◆ **Data excerpts**
· · · · · · ·

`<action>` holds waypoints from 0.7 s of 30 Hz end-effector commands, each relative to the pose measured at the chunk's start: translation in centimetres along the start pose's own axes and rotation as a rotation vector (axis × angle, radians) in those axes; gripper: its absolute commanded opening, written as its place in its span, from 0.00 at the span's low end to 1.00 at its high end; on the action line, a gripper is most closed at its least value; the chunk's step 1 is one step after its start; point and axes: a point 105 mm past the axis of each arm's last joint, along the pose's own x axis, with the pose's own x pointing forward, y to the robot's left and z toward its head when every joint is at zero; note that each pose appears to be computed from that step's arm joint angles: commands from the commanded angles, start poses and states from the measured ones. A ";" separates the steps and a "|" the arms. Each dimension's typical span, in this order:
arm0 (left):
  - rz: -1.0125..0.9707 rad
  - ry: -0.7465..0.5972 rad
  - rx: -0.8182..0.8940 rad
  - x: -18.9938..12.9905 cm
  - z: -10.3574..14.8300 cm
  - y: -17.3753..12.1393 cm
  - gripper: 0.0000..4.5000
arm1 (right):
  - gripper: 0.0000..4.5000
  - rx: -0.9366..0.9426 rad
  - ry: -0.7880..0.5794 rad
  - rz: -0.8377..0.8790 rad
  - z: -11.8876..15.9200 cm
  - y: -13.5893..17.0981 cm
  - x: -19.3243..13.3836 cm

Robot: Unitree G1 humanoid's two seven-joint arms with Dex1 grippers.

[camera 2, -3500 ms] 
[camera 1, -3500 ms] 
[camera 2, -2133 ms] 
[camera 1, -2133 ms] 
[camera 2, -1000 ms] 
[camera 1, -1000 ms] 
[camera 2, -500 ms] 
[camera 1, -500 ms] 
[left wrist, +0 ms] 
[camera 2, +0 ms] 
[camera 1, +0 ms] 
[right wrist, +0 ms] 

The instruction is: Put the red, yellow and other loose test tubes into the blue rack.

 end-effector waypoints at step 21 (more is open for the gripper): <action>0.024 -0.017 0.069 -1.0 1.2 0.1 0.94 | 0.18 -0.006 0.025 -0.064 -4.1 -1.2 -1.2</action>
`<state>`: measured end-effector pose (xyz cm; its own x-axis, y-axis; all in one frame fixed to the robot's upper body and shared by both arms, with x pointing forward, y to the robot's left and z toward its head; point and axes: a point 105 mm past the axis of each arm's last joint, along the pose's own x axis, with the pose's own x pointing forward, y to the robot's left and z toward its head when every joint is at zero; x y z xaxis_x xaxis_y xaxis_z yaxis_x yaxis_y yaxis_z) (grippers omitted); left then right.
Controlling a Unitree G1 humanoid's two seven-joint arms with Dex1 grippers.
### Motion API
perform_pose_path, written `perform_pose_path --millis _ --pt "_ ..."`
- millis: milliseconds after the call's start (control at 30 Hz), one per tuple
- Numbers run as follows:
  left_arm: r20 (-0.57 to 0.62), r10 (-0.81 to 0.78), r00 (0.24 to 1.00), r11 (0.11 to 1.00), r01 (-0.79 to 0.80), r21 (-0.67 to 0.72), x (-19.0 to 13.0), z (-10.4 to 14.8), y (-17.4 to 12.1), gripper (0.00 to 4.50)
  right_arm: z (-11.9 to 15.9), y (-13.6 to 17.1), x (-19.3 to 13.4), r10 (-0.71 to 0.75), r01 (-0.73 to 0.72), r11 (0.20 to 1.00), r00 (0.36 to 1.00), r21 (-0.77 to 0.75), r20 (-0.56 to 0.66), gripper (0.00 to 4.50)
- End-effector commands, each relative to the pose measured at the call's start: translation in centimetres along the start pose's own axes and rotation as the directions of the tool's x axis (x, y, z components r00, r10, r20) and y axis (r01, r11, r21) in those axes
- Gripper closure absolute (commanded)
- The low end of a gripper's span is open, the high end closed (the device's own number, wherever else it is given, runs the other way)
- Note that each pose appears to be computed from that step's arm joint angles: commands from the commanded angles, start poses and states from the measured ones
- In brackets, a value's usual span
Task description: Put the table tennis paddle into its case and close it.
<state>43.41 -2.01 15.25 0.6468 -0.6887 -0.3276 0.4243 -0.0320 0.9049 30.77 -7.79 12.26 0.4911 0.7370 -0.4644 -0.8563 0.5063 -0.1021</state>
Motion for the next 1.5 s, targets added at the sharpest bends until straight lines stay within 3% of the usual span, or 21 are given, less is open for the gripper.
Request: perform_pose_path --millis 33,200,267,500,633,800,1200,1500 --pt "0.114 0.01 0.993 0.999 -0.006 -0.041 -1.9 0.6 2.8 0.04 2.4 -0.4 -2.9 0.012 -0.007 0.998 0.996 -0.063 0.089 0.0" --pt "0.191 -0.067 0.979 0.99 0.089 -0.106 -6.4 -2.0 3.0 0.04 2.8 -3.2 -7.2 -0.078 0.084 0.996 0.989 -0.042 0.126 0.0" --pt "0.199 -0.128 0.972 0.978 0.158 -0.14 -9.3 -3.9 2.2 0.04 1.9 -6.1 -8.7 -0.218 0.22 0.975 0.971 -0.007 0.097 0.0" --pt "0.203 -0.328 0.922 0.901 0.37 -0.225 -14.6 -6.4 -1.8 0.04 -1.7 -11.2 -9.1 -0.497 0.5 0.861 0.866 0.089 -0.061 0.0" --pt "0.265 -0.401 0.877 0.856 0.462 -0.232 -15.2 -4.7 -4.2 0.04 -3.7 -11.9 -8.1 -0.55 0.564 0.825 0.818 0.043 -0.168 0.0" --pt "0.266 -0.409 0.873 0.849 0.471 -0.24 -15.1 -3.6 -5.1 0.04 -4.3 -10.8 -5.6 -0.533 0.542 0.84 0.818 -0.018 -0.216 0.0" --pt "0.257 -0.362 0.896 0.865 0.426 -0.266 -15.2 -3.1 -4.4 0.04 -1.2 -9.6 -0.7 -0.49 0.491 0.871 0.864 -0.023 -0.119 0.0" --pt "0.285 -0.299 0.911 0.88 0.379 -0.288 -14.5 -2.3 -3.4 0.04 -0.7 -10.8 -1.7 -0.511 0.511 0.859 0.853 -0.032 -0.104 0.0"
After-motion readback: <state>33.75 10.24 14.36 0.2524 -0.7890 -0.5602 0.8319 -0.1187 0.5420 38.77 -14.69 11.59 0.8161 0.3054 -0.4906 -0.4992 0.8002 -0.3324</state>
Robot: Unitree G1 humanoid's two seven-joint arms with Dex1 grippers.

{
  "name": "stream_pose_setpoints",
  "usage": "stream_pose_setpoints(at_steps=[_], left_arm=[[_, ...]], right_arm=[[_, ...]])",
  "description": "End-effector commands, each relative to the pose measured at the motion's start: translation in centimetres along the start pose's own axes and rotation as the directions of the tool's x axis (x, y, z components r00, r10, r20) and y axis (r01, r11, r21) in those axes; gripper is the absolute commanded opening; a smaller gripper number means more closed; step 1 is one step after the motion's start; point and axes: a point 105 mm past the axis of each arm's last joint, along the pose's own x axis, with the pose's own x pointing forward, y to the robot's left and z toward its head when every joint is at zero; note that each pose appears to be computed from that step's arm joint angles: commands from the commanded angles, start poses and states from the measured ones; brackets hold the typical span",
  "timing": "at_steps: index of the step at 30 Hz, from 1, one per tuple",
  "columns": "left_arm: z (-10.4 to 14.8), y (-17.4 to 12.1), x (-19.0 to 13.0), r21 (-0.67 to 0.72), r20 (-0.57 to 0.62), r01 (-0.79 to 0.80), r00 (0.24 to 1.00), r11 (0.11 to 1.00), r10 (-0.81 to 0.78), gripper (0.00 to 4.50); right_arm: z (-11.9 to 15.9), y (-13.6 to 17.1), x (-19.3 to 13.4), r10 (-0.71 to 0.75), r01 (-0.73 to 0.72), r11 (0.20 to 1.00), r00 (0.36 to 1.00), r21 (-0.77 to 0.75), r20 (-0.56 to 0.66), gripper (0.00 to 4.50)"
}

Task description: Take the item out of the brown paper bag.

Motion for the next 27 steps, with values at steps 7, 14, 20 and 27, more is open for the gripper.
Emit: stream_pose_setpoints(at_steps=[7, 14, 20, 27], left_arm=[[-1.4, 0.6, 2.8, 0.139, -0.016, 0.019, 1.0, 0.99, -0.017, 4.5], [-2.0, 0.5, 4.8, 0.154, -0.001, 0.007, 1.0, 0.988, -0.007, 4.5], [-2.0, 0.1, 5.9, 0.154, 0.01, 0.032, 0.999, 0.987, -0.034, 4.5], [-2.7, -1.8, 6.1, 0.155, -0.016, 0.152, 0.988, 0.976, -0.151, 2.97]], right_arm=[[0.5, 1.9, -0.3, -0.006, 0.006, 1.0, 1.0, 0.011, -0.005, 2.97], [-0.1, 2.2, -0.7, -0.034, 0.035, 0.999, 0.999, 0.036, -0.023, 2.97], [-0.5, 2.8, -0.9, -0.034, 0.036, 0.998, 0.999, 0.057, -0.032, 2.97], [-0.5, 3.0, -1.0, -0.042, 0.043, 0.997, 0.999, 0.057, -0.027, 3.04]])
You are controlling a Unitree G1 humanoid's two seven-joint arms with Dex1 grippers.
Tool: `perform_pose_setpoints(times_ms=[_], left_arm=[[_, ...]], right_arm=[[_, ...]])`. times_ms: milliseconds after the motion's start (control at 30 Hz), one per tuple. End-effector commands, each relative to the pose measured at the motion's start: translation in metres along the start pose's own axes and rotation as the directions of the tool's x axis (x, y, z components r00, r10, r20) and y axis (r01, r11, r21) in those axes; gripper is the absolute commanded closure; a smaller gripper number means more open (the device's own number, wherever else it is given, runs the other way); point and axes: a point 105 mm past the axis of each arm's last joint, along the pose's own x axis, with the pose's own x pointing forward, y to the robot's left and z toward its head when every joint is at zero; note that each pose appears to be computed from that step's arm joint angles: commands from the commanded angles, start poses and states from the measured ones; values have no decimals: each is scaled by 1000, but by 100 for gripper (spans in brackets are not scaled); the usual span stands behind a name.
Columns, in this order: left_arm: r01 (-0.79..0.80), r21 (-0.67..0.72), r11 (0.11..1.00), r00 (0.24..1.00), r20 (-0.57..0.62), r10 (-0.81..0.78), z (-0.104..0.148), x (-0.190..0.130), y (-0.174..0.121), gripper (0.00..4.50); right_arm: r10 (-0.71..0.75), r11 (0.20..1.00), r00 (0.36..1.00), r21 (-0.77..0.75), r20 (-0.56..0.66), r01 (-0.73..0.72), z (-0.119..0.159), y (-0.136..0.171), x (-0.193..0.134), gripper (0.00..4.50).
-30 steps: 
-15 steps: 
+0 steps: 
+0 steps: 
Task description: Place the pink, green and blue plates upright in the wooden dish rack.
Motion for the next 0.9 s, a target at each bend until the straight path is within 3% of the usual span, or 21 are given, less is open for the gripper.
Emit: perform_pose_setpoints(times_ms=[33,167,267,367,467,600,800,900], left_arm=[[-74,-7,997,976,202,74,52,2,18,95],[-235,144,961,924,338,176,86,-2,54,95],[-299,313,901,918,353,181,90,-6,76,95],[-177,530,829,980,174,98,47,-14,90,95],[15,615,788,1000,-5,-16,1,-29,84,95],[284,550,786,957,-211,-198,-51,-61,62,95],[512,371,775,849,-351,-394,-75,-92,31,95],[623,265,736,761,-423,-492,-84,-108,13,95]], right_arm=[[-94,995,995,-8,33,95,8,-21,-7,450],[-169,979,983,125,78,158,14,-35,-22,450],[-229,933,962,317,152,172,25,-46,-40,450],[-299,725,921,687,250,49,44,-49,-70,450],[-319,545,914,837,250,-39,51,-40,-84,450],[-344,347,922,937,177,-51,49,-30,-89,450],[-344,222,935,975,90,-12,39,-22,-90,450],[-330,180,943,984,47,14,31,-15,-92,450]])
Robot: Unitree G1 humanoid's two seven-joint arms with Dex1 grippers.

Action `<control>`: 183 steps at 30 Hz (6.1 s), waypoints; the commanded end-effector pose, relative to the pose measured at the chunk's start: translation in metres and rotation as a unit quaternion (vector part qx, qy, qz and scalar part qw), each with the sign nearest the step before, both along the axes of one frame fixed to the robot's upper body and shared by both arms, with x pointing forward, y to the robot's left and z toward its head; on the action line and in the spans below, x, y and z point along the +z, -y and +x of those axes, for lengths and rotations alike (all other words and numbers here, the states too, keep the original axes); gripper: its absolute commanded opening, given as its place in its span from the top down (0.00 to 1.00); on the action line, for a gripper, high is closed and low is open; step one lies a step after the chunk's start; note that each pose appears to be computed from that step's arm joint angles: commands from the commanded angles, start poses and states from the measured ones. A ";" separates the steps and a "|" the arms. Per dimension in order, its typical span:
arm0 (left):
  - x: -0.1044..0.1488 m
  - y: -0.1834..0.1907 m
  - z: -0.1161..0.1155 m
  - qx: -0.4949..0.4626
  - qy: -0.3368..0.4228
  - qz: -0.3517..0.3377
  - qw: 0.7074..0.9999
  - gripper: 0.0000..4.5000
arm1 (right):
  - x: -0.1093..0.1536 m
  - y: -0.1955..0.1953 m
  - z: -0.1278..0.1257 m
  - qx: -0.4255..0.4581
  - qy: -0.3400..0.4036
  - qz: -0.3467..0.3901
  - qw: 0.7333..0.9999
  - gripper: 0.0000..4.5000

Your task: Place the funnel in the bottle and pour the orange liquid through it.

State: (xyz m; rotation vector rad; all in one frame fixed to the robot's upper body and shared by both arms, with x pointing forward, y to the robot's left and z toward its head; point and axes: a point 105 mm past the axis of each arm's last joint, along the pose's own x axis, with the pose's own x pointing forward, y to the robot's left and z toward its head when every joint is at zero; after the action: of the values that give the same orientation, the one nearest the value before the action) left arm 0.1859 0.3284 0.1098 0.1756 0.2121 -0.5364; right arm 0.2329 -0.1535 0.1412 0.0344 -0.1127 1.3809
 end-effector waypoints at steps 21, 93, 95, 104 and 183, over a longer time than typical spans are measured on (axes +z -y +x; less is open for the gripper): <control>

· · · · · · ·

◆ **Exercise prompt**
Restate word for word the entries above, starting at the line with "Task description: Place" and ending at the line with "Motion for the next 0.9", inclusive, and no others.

◆ **Task response**
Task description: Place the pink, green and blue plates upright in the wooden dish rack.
Motion for the next 0.9 s, a target at each bend until the straight path is within 3% of the usual span, or 21 are given, less is open for the gripper.

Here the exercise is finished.